Le thème de l'imposture est tout aussi inhérent à la pièce
Pierre. Ciseaux. Papier. que le collage l'est à son oeuvre. Les personnages de l'Homme, de la Femme et du Jeune Homme y sont mis à nu, froidement. Chacun à leur tour, ils se saisissent du micro pour s'emparer de l'autre au centre du plateau, faisant la pluie et le beau temps sur ce qu'il est ou n'est pas. Plateau de télé, ring ou table de dissection, tout semble bon pour entrer dans l'intime de cet(te) inconnu(e), qui se laisse déshabiller complaisamment. Les scènes se succèdent, un coup ils gagnent, un coup ils perdent, c'est le jeu.
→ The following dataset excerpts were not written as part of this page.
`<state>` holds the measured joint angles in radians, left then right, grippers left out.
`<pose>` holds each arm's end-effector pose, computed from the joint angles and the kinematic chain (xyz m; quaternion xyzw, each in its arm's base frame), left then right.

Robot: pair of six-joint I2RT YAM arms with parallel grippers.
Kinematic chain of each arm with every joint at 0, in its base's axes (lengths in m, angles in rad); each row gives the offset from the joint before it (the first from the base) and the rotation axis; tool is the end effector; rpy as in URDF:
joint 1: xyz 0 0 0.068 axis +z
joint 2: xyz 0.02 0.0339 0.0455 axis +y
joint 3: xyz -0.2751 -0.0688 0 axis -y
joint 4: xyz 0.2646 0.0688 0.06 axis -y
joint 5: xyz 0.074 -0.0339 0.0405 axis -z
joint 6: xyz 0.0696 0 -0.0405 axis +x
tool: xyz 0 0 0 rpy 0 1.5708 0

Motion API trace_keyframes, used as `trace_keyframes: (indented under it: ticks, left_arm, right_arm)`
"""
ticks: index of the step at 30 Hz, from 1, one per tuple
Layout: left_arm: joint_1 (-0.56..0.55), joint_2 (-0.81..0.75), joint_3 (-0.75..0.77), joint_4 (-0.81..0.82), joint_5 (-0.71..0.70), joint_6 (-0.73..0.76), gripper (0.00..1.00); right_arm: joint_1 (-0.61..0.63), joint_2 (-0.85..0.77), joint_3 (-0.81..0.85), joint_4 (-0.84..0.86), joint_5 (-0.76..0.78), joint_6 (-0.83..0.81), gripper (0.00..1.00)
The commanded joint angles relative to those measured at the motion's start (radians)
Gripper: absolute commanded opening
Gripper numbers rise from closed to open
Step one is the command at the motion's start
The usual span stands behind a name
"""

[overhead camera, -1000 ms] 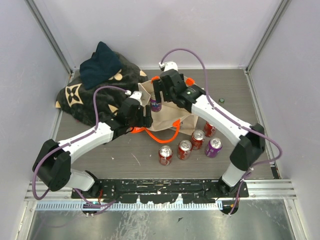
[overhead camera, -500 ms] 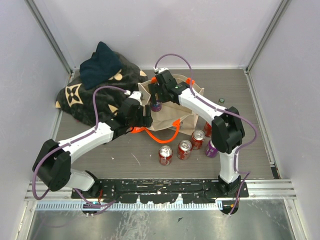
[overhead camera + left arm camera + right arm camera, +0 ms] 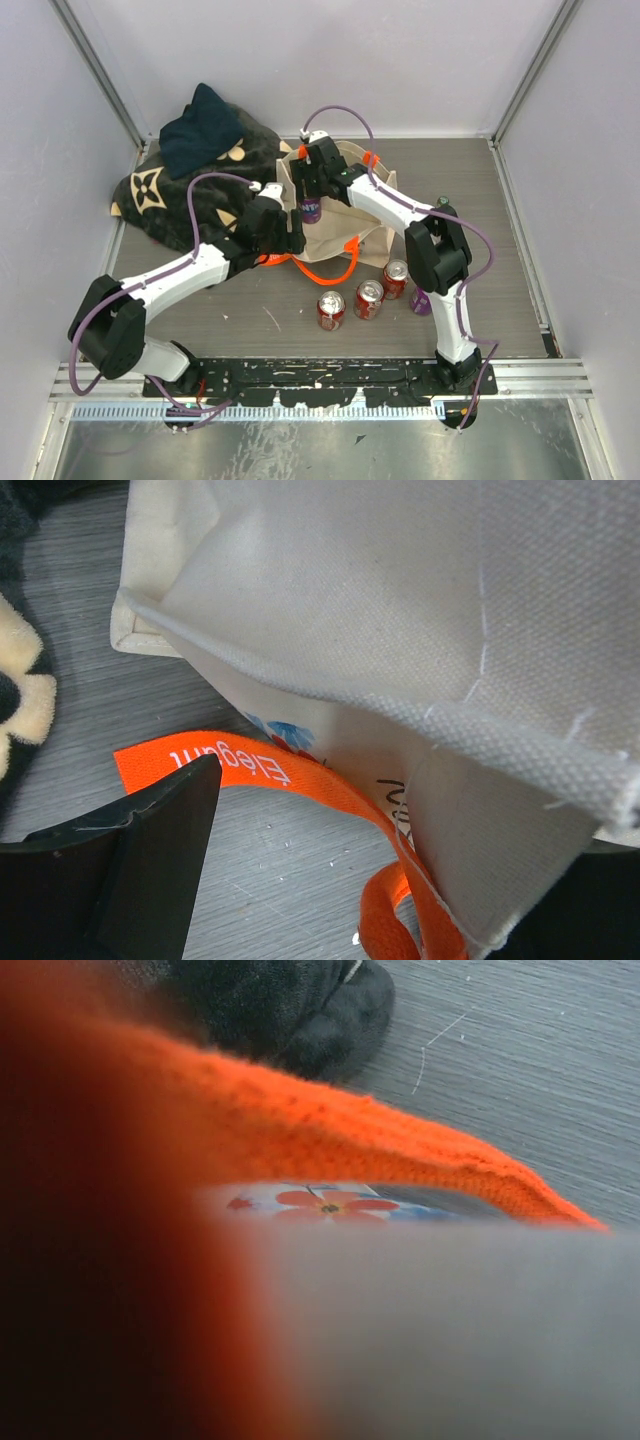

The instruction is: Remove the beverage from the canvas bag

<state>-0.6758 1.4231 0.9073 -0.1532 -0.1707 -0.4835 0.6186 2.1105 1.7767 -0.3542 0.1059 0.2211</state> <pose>0.2814 -0.2104 0.2189 0.0491 0.8962 -0.1736 0.4053 0.4455 0.3081 0.2286 -0.1561 0.8896 0.1302 0.4091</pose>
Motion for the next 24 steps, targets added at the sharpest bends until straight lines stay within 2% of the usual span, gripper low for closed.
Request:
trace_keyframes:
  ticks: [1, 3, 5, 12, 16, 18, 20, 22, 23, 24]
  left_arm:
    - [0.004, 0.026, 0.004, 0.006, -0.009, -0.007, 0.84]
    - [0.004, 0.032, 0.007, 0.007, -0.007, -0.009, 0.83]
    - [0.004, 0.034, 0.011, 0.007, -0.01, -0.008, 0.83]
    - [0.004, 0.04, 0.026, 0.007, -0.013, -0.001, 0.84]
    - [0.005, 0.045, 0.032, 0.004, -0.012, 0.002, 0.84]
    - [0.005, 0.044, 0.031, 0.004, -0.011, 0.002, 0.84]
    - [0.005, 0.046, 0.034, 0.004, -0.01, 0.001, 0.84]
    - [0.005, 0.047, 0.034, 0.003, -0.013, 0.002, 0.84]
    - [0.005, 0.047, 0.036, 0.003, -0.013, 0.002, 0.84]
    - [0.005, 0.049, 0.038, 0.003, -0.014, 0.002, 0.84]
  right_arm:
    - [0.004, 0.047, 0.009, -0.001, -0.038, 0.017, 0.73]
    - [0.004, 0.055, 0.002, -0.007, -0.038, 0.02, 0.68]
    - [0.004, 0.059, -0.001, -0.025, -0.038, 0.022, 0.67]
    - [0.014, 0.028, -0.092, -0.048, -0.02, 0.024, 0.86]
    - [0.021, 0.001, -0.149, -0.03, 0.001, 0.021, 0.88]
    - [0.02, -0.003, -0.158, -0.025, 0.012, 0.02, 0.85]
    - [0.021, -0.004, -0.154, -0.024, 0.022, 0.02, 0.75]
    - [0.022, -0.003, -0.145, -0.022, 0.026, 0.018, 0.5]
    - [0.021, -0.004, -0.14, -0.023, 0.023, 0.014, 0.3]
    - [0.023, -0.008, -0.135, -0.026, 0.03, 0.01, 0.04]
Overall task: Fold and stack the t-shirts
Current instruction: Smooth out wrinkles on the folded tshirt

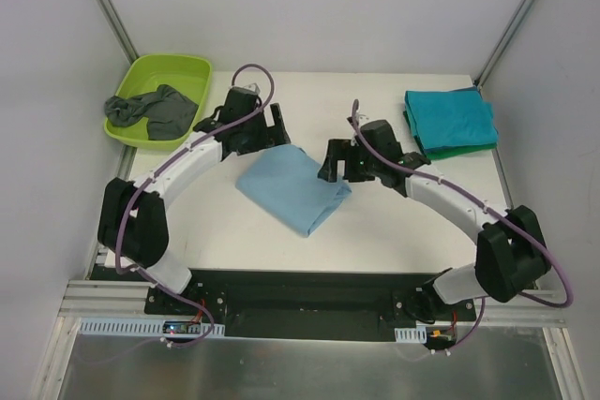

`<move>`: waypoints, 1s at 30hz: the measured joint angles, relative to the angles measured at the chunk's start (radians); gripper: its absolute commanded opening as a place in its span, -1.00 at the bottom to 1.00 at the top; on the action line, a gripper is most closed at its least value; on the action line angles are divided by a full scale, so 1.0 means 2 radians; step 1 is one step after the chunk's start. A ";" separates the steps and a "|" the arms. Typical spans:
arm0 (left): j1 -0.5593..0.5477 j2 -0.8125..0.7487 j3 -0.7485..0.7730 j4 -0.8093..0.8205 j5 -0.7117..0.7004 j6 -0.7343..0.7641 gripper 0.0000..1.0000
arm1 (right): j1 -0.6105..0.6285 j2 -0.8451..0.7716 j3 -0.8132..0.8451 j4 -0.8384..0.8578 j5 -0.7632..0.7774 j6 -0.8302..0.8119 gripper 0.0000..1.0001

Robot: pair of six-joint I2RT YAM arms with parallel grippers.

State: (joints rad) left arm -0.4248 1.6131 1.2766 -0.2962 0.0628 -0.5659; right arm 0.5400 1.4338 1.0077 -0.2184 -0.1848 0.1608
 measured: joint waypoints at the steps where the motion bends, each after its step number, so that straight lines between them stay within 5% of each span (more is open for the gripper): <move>1: 0.000 -0.007 -0.008 0.001 0.007 0.000 0.98 | 0.012 -0.001 -0.004 0.013 -0.006 0.009 0.93; 7: 0.000 0.025 -0.025 0.015 0.040 -0.011 0.98 | 0.063 0.049 -0.007 0.063 -0.015 0.051 0.93; 18: 0.000 0.067 -0.097 0.030 0.053 -0.024 0.98 | 0.039 0.170 0.033 0.043 0.027 0.036 0.93; 23: -0.017 0.028 -0.145 0.055 0.058 -0.051 0.98 | 0.021 0.196 0.078 0.017 0.056 -0.008 0.93; 30: -0.116 -0.072 -0.213 0.038 0.057 -0.086 0.98 | 0.012 0.141 0.083 -0.029 0.136 -0.068 0.93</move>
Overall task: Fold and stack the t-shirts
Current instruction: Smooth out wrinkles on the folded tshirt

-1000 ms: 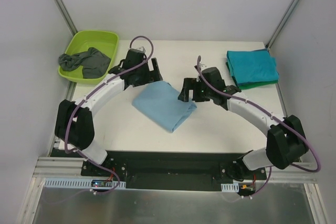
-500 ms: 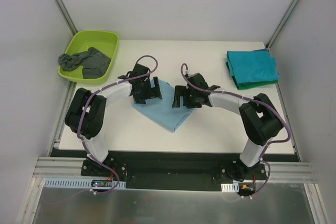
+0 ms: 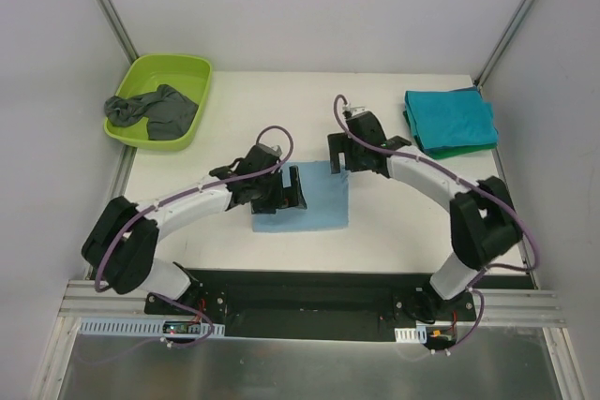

Clémence Weill construit sa pièce en trois parties, qui sont autant de régimes d'écriture. Si le premier temps de la pièce joue avec les codes de l'émission télévisuelle, cette dramaturgie périclite pour prendre une forme plus « théâtrale » : primeur est donnée au dialogue. Les personnages s'y rencontrent dans la réalité. La Femme que l'on disait saxophoniste se révèle une DRH sans scrupules, l'Homme que l'on croyait accompli et imbus de lui-même nous apparaît en homme rongé par la « sinistrose », platement licencié sous nos yeux. L'écriture subit un nouveau coup de dynamite lorsque le jeune homme prend la parole (lui que l'on disait quasi mutique), pour tenir un long monologue plutôt obscur, sorte d'envolée lyrique. le personnage s'empare de la langue pour interroger son monde, pour contester quelque chose. Mais quoi ? Au discours politique attendu et frontal,
Clémence Weill préfère une énergie de la contestation pourrions-nous dire. le personnage ne peut pas parler la même langue, utiliser les mêmes mots et avoir la même imagination que l'auteure, nous dit-elle. Il y aurait là quelque chose de trop facile, de trop directement politique. Les gros mots de l'engagement n'ont pas cours ici.......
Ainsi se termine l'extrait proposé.